[Task statement]
While reading the listing below, count how many lines hold the word "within", and answer with the number only.

::::::

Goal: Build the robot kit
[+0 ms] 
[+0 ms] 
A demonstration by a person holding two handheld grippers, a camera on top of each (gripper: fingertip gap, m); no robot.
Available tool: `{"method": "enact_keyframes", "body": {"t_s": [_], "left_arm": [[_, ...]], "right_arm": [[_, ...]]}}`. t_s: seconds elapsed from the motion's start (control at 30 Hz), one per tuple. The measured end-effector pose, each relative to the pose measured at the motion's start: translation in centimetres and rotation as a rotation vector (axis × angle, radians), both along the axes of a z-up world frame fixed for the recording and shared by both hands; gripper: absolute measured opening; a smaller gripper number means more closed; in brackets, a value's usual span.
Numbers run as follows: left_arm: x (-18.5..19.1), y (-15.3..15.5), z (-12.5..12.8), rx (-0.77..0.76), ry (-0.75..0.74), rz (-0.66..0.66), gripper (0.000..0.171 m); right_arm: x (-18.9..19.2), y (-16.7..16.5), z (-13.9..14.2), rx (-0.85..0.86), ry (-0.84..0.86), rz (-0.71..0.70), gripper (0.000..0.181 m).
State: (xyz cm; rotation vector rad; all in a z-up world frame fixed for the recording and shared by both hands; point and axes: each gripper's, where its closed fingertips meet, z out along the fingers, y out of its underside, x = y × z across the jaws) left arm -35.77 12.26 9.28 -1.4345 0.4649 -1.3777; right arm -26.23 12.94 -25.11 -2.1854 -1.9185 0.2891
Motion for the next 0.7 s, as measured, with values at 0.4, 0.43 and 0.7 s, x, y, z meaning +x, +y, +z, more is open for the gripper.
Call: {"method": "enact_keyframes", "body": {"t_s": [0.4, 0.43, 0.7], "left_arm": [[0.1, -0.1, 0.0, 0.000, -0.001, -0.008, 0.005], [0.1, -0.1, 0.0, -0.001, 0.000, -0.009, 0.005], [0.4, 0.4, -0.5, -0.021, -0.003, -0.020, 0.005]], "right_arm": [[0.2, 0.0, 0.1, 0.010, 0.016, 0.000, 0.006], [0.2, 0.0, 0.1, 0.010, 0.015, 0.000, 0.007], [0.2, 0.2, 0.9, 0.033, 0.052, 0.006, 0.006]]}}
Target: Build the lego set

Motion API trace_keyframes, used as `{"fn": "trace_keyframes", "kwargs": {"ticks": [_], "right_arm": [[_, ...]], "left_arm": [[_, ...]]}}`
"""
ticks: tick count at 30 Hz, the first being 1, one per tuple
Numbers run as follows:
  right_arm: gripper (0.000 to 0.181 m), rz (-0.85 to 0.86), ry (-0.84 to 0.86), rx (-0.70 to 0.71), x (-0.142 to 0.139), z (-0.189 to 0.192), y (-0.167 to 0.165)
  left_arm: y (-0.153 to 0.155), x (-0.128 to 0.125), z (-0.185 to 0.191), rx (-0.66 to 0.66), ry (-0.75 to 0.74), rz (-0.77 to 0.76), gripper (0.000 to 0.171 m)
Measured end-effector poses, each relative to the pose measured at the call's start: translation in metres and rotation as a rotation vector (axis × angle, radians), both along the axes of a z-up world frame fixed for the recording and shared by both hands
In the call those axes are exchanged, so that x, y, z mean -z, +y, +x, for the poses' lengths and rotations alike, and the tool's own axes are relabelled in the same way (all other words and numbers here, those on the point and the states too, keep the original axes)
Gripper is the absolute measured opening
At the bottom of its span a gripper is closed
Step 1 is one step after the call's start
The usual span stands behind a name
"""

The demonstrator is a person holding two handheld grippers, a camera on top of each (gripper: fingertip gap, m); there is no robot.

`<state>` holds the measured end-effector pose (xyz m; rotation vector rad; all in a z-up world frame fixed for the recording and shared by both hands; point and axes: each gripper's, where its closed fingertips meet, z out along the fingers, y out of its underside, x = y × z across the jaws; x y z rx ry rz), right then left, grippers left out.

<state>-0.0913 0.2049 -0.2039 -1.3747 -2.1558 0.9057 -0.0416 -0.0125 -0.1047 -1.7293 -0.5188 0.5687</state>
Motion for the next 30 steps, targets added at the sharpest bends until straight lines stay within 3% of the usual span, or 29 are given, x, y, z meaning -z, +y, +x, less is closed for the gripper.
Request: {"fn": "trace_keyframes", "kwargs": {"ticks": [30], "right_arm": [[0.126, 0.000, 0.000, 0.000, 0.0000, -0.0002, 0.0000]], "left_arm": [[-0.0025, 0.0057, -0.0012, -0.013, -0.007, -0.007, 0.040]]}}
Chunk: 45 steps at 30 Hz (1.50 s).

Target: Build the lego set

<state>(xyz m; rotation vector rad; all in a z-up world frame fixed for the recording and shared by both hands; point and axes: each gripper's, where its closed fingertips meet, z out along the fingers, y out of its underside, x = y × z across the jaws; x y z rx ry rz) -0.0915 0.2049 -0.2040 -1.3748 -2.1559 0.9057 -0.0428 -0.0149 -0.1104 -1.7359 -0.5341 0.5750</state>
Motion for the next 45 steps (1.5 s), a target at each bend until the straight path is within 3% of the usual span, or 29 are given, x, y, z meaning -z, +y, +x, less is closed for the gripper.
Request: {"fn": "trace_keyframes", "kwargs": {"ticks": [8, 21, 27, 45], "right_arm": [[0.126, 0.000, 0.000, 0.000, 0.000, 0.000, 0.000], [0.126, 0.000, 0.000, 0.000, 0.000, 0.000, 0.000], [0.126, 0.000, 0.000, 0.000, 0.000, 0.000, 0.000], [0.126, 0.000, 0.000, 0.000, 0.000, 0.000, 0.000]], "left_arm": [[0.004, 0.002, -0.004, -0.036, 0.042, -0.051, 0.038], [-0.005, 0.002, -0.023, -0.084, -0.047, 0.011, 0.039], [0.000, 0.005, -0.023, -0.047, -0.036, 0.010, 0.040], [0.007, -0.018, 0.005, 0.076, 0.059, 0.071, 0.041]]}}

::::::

[Response to this exercise]
2